I have sponsored quite a few nationally and internationally touring bands. Usually i make sure they know what we are about and make sure they have enough product to never have to clean a shirt for a long time. ha 

i have set up a couple exclusive sponsorships in the past where the band agrees to only promote my clothing line and wears the shirts in promotional photoshoots. Some negotiating took place-- it was as pretty fair trade.

If someone sees a band they love and respect wearing a brand they usually check it out. I have always thought a clothing line with a solid roster of sponsored bands is a better company due to PR skills. 

other things can be done like buying the band a run of posters or postcards that advertise them on one side and you on the other. this is a good way to get your name out because the band is generally in a different state every night and can spread your name across the country in a matter of weeks.


----------



## Royaltygirl (Apr 12, 2006)

I actually did a blog ad on perezhilton and a company contacted me and asked me if I wanted to donate shirts for a charity event that Carmen Electra was sponsoring. I did and in return I got a few pics w/ Carmen holding a gift bag w/ my shirt in it.

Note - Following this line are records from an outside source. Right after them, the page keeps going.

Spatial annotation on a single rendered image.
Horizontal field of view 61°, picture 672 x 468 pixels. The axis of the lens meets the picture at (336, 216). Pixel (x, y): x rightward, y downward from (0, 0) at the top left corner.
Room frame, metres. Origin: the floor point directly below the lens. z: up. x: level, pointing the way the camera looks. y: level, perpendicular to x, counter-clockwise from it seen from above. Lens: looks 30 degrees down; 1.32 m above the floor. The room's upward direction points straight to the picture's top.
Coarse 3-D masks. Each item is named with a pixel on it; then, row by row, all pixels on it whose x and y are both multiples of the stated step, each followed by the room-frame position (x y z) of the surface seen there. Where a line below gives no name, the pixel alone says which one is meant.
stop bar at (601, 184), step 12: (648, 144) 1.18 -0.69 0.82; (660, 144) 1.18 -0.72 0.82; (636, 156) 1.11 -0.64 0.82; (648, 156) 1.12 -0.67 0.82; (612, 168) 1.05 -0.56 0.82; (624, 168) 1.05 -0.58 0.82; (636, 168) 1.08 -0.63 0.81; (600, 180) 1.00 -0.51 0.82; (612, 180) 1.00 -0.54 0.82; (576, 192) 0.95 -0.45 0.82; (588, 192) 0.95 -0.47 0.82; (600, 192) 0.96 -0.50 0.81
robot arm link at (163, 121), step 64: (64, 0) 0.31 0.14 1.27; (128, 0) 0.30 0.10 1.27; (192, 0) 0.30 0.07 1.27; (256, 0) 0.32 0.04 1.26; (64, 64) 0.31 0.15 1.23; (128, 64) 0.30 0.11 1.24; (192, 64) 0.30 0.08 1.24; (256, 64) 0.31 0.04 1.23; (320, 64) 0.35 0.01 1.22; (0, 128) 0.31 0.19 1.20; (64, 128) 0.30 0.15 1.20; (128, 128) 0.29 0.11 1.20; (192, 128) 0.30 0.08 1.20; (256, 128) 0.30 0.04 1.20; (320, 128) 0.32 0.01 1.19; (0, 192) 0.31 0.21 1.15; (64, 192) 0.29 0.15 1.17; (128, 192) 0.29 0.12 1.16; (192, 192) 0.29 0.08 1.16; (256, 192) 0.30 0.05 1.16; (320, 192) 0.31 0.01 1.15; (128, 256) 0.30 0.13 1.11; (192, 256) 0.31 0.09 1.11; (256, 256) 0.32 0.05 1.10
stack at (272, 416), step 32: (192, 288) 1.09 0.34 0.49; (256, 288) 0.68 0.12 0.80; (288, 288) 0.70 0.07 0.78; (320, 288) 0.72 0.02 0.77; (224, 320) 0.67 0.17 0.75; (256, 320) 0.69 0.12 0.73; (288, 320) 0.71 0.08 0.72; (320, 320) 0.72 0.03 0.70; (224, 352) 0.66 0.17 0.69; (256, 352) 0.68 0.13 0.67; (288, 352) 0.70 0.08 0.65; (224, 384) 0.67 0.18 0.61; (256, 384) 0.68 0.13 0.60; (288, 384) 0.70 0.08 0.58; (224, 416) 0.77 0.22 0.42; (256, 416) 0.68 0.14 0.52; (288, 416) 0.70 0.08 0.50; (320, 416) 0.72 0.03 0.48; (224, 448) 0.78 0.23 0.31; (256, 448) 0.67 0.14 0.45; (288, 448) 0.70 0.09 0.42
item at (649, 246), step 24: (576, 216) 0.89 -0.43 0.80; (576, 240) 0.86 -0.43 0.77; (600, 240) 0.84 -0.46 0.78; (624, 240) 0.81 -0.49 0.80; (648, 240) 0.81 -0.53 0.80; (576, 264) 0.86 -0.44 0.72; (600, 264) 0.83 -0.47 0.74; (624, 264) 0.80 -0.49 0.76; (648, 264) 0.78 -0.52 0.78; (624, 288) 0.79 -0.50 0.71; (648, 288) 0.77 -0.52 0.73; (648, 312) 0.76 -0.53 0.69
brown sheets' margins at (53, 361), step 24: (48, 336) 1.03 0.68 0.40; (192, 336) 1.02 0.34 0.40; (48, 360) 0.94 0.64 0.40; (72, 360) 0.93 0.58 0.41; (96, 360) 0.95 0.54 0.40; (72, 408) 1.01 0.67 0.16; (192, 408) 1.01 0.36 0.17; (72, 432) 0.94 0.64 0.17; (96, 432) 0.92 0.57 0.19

I haven't seen any increase in sales yet, but I do have her picture pimped out on my site. You never know...maybe she will wear the shirt and be in US weekly.
TARA


----------



## VolleyChick (Apr 25, 2006)

Tara that is too cool - congrats! Love your site and designs.

Di


----------



## Royaltygirl (Apr 12, 2006)

Thanks...

It would be nice if she would wear it!


----------



## paulo (Dec 13, 2006)

*Re: how to go about sposoring an athlete/celebrity?*



chowzer2 said:


> Most companies call them rider support and athlete support programs. i think it is for legal reasons and also so that if the athlete does do something then their isnt a definite connection between the company and the athlete. Contract are required by companies and are usually provided by the company. Most companies only give out discounts to the avg athlete. This is because they can still make a profit and advertise their business.
> 
> I suggest Sponsorhouse.com if you have the money. It is an expenisive investment for small companies, and you should only join if you think you can turn it into a solid investment. However, the athletes on sponsorhouse.com are serious about what they do and the employees over there are great guys and will help you write a contract.
> 
> ...



Brent

Are yo currently using any of these sites to sponsor?


----------



## Binary01 (Jun 2, 2007)

my strategy is to have an artists bio in the back of my catalog and website... so to the artists, they get some free cross marketing and i get them in my website/gear and everyone is happy.... i just sposered a local hip hop groups 2nd video and gave them some gear and i have some high end artist in the detroit music scene wearing my stuff......

it all really comes down to the approach and making sure that you introduce yourself correctly with a mini bio and a firm hand shake....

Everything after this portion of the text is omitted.